El psiquiatra le recetó ansiolíticos y le habló sobre trastornos de ansiedad post-traumática. "Es normal", dijo, "tu cerebro está intentando recuperar el control después de una experiencia donde todo control fue arrebatado."

Luciano asintió y tomó las pastillas durante un tiempo. Pero estas nublaban su mente, y sin la claridad mental no podía mantener el sistema, y sin el sistema...

No. Las pastillas no eran la solución.

La solución la encontró una tarde, cuando recogió del suelo un boleto de tren usado que alguien había tirado. Al guardarlo en su bolsillo, sintió una extraña calma. Esa noche, colocó el boleto en una pequeña caja transparente y escribió en una etiqueta la fecha y el lugar donde lo había encontrado.

Fue el primero de muchos.

"Vieira, ¿terminaste con los informes del tercer trimestre?" La voz de su supervisor lo sacó de su ensimismamiento.

"Sí, señor. Los dejé en su bandeja esta mañana."

"Excelente trabajo, como siempre."

Luciano sonrió mecánicamente.

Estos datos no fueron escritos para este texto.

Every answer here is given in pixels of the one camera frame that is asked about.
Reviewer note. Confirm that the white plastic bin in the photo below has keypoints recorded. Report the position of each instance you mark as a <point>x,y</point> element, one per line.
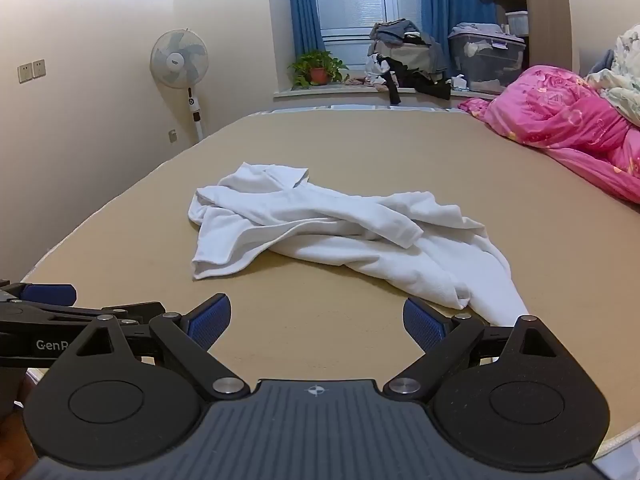
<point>517,22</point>

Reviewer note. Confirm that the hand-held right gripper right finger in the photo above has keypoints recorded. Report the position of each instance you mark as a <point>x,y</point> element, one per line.
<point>424,325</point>

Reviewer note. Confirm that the beige wall switch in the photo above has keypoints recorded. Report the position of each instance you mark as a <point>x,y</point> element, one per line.
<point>25,73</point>
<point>39,69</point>

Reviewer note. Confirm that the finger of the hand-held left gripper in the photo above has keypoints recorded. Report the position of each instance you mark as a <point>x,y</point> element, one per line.
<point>140,310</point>
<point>50,293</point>

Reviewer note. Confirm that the tissue pack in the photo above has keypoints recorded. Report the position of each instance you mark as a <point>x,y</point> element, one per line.
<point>459,82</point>

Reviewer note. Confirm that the white garment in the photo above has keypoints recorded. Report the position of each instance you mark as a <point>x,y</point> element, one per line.
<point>325,230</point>

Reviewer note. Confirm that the pale floral blanket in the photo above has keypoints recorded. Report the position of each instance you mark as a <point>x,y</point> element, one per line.
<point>625,70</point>

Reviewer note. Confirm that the clear plastic storage box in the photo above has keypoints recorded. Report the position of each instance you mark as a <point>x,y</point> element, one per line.
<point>487,60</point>

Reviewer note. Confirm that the pile of dark clothes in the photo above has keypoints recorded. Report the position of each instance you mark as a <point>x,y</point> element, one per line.
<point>405,55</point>

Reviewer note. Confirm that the white standing fan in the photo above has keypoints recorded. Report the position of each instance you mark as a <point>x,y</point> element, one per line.
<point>179,60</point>

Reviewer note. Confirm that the potted green plant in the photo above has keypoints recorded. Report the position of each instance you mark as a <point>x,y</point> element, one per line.
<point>317,67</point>

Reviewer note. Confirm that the wooden shelf unit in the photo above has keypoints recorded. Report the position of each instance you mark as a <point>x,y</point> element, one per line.
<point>547,10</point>

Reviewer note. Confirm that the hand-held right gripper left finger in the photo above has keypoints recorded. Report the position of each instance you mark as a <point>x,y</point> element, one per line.
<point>210,321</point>

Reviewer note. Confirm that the pink floral quilt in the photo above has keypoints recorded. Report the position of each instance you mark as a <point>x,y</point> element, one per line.
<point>550,110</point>

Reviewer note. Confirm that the window with white frame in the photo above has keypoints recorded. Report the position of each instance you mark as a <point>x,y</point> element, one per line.
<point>350,0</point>

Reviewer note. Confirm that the wall socket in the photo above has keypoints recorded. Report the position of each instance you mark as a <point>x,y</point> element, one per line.
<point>173,135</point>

Si tan solo supieran que la precisión de su trabajo era apenas un efecto secundario de su necesidad compulsiva de orden. Que cada número ingresado en el sistema tenía que ser parte de un patrón más grande, que él verificaba y re verificaba hasta estar seguro de que todo encajaba correctamente. Si

Desde su escritorio podía ver a sus compañeros charlar junto a la máquina de café. Reían de algo que no alcanzaba a escuchar. A veces se preguntaba cómo sería unirse a ellos, formar parte de ese círculo de normalidad. Pero la idea de una conversación improvisada, sin estructura, le provocaba una ansiedad abrumadora.

Además, necesitaba mantener la distancia. Era más seguro así. Si se acercaban demasiado, podrían notar las grietas.

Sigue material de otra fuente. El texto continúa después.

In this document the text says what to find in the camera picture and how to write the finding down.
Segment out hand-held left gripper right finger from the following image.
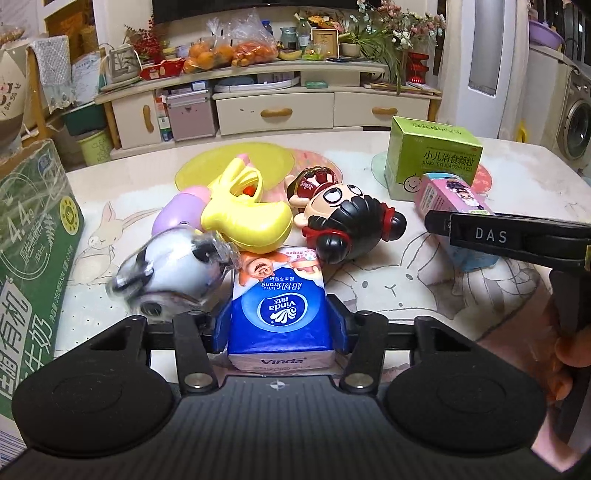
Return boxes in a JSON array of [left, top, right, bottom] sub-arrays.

Esa tarde, al salir del trabajo, Luciano la vio por primera vez. Estaba sentada en un banco de la plaza que cruzaba diariamente, dibujando en un cuaderno de bocetos. Lo que le llamó la atención no fue su belleza (que era considerable, con su cabello rojizo y su perfil delicado), sino el caos absoluto que la rodeaba: hojas sueltas esparcidas a su alrededor, lápices de colores sin ningún orden aparente, una taza de café en precario equilibrio sobre el banco.

Algo en ella lo perturbó y fascinó al mismo tiempo. Se encontró desviándose de su ruta habitual para pasar más cerca y poder ver qué dibujaba.

Eran ilustraciones extrañas, casi abstractas: formas orgánicas que parecían fluir y transformarse en la página. Pero no eran caóticas, tenían un orden interno que Luciano no podía descifrar pero que intuía, como un matemático que reconoce la elegancia de una ecuación sin haberla resuelto aún.

Cuando pasó junto a ella, la mujer levantó la mirada y sus ojos se encontraron por un breve instante. Luciano sintió un vértigo súbito, como si estuviera al borde de un precipicio. Apresuró el paso.

Esa noche, no pudo concentrarse en su colección. Las formas fluidas del dibujo aparecían cada vez que cerraba los ojos.

Durante las siguientes semanas, la mujer de cabello rojizo se convirtió en una constante. Siempre en el mismo banco, siempre dibujando, siempre rodeada de aquel caos creativo que tanto inquietaba a Luciano.

Comenzó a modificar su rutina para pasar por la plaza a la misma hora cada día. Se decía a sí mismo que era simple curiosidad, un enigma que necesitaba resolver para mantener el orden de su universo.

Un día, uno de los dibujos voló con el viento y aterrizó a sus pies. Lo recogió con cuidado. Era una ilustración de un hombre (que se parecía sospechosamente a él) encerrado dentro de una serie de cajas transparentes, cada una más pequeña que la anterior, como muñecas rusas.

"Gracias" dijo ella, acercándose para recuperar su dibujo. Su voz tenía una cualidad musical que Luciano no esperaba. "Soy Miranda."

"Luciano" respondió, sintiendo cómo su corazón se aceleraba ante esta desviación de la rutina.

"Te vi pasar. Siempre a la misma hora, siempre por el mismo camino." Sonrió, y había algo en esa sonrisa que sugería conocimiento. Como si pudiera ver las cajas transparentes que él guardaba con tanto celo. "¿Te gusta el orden, verdad?"